■ How to complete this task: For this listing, the lines between the one holding "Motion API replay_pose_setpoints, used" and the one holding "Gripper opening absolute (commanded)", inclusive, must be set down exactly.
═════ Source records
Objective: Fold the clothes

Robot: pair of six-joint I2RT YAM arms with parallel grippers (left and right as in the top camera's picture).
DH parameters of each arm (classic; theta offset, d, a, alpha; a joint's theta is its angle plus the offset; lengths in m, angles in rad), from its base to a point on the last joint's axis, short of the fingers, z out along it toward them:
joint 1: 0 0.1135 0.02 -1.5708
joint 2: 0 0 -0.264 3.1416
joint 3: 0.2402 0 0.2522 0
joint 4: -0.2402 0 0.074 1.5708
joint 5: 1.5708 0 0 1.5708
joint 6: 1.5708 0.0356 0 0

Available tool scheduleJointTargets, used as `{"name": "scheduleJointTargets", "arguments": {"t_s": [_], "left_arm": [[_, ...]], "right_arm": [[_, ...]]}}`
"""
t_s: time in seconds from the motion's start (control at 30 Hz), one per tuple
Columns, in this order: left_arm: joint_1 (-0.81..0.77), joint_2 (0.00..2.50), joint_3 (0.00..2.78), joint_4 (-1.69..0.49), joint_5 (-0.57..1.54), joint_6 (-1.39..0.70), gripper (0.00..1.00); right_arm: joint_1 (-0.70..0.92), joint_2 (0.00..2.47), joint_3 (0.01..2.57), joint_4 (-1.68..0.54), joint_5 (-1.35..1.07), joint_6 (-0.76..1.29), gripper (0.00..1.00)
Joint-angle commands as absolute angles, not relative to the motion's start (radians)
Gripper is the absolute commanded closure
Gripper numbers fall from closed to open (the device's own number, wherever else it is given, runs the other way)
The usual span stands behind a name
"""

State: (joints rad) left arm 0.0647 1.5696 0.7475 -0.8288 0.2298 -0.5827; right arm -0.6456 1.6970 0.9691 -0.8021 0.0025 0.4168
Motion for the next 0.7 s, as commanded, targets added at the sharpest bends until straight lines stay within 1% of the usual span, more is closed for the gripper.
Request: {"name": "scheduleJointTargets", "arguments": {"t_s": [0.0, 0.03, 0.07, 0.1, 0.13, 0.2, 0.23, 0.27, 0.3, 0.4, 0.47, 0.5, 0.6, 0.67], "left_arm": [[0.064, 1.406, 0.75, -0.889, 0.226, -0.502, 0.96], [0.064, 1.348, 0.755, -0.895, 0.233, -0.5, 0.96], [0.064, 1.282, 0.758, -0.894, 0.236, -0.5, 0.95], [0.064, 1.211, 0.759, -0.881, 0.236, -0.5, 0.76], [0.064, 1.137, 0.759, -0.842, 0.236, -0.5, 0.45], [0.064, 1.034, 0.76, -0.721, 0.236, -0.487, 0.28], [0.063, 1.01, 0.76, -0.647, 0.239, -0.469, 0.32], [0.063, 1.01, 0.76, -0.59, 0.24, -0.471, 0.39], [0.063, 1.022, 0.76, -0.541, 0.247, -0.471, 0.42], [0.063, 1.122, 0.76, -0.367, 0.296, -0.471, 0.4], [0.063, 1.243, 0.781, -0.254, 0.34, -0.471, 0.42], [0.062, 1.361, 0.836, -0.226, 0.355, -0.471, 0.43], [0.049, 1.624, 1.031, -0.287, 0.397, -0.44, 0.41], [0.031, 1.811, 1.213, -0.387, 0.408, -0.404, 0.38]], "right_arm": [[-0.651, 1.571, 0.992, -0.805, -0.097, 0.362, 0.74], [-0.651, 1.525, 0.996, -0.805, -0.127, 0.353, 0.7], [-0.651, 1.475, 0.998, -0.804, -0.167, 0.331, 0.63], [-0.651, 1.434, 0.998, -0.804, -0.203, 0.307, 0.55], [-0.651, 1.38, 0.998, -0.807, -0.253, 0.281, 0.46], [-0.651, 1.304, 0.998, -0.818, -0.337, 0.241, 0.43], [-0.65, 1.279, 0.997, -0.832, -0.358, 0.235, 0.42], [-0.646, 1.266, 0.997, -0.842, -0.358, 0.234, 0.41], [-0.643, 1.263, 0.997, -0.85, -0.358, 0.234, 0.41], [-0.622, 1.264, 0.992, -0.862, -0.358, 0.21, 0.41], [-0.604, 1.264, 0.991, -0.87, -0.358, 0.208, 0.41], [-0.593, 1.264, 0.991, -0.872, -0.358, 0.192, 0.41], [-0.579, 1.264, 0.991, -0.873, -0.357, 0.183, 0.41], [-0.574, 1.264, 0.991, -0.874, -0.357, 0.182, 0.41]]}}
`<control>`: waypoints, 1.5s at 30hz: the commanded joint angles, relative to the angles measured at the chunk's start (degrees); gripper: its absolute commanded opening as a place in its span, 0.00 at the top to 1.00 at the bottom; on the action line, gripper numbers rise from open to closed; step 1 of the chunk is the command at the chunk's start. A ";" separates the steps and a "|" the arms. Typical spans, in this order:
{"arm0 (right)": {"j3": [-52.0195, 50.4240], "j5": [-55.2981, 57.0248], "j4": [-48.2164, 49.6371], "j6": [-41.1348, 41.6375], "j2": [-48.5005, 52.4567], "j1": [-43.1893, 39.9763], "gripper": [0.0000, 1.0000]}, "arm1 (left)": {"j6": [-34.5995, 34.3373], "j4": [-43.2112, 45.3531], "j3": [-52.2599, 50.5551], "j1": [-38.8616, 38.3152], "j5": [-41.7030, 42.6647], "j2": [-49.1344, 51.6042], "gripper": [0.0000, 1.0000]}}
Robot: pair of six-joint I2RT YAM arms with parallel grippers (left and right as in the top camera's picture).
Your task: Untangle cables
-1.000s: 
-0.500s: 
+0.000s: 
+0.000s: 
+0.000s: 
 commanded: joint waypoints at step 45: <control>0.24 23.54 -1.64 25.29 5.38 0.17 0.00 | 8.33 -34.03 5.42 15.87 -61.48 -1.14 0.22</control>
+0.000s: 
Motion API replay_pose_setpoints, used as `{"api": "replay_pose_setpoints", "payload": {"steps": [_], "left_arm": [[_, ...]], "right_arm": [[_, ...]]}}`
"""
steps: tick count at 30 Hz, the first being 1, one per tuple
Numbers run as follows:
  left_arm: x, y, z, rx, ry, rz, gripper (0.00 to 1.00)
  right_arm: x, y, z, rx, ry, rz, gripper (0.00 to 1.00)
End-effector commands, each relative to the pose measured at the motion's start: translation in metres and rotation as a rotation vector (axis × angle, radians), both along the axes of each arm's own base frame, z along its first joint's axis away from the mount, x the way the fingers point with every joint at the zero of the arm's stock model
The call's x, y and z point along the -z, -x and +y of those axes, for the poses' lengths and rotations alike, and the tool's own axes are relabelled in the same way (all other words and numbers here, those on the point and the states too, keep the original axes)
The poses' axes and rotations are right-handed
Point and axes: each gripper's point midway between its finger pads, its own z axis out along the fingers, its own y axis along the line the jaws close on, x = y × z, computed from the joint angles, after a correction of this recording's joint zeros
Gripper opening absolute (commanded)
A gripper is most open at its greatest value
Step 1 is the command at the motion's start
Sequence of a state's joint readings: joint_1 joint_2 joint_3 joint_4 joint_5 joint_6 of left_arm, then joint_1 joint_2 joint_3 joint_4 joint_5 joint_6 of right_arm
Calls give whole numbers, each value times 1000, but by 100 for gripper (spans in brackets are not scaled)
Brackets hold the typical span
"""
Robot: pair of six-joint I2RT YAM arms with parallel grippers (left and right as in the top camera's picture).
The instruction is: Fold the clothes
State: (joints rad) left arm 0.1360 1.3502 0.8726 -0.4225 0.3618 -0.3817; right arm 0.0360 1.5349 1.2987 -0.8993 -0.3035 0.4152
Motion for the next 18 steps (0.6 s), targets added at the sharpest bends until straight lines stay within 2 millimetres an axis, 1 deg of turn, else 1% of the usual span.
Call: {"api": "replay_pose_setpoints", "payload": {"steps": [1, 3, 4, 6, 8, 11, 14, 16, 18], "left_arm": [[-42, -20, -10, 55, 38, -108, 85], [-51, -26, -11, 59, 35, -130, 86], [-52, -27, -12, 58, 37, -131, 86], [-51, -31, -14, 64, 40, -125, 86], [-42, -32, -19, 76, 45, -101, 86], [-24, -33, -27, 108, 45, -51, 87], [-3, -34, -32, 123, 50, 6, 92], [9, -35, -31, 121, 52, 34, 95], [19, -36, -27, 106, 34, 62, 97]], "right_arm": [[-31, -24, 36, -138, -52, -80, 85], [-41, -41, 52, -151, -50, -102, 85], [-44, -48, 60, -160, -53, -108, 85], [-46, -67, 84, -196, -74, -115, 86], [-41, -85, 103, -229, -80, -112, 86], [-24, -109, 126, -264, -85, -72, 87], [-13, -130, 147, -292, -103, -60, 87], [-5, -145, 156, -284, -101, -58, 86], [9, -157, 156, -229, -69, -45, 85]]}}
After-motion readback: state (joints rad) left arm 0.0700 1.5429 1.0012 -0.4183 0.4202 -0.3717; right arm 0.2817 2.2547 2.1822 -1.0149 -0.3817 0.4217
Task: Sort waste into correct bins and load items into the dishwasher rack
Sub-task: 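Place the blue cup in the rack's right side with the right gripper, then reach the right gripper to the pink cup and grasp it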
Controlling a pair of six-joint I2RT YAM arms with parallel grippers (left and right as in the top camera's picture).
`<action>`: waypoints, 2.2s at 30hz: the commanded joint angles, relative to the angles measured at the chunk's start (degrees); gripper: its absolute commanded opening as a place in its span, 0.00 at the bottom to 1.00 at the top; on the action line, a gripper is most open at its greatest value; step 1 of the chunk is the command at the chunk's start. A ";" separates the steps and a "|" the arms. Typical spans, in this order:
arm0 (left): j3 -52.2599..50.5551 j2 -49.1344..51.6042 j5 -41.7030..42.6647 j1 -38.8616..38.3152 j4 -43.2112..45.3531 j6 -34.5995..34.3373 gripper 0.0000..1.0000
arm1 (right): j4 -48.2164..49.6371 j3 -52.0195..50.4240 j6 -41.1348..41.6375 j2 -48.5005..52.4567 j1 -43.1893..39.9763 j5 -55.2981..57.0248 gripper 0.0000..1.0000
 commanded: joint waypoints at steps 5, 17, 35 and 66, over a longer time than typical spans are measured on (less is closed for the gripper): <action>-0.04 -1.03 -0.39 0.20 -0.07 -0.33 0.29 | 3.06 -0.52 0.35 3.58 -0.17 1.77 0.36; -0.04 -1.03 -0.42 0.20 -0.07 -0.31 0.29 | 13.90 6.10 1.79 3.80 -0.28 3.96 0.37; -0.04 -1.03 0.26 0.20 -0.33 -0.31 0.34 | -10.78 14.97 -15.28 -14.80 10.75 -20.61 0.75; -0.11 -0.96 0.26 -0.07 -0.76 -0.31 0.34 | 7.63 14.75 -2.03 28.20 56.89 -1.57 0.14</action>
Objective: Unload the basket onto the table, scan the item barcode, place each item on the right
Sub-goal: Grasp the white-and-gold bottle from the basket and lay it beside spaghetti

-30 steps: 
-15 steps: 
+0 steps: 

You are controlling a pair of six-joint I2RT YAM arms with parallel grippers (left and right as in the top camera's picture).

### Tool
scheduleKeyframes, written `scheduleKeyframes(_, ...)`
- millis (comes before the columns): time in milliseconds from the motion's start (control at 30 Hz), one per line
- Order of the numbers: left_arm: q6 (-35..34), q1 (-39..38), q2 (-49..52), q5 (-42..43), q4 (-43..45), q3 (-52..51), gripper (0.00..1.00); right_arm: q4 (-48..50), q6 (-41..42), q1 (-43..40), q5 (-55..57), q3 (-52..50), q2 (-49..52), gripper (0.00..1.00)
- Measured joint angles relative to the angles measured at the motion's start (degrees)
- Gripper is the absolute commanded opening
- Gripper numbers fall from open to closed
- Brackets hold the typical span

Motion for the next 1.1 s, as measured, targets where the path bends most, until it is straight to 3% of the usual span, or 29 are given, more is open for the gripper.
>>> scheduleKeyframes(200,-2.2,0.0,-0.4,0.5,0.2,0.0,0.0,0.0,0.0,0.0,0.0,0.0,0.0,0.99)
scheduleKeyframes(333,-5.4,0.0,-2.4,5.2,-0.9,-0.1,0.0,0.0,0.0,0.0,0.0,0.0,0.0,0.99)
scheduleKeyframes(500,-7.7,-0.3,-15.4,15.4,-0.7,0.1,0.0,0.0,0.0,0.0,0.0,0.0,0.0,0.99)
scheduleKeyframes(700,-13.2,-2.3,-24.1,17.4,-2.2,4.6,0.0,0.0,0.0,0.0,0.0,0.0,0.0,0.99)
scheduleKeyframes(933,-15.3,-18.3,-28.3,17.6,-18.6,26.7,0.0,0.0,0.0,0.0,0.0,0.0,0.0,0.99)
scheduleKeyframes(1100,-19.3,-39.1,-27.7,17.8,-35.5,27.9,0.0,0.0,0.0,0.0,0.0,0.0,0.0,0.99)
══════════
■ Written answer:
Motion API replay_pose_setpoints, used as `{"api": "replay_pose_setpoints", "payload": {"steps": [_], "left_arm": [[_, ...]], "right_arm": [[_, ...]]}}`
"""
steps: tick count at 30 Hz, the first being 1, one per tuple
Numbers run as follows:
  left_arm: x, y, z, rx, ry, rz, gripper (0.00 to 1.00)
  right_arm: x, y, z, rx, ry, rz, gripper (0.00 to 1.00)
End-effector commands, each relative to the pose measured at the motion's start: translation in metres and rotation as a rotation vector (axis × angle, radians), both along the axes of each arm's own base frame, z along its first joint's axis away from the mount, x the way the fingers point with every joint at the zero of the arm's stock model
The call's x, y and z point along the -z, -x and +y of those axes, for the poses' lengths and rotations alike, and the tool's own axes are relabelled in the same way (all other words and numbers here, those on the point and the states too, keep the original axes)
The poses' axes and rotations are right-handed
Point and axes: each gripper's point midway between its finger pads, its own z axis out along the fingers, its own y axis along the line the jaws close on, x = y × z, computed from the joint angles, after a correction of this recording's joint zeros
Gripper opening absolute (commanded)

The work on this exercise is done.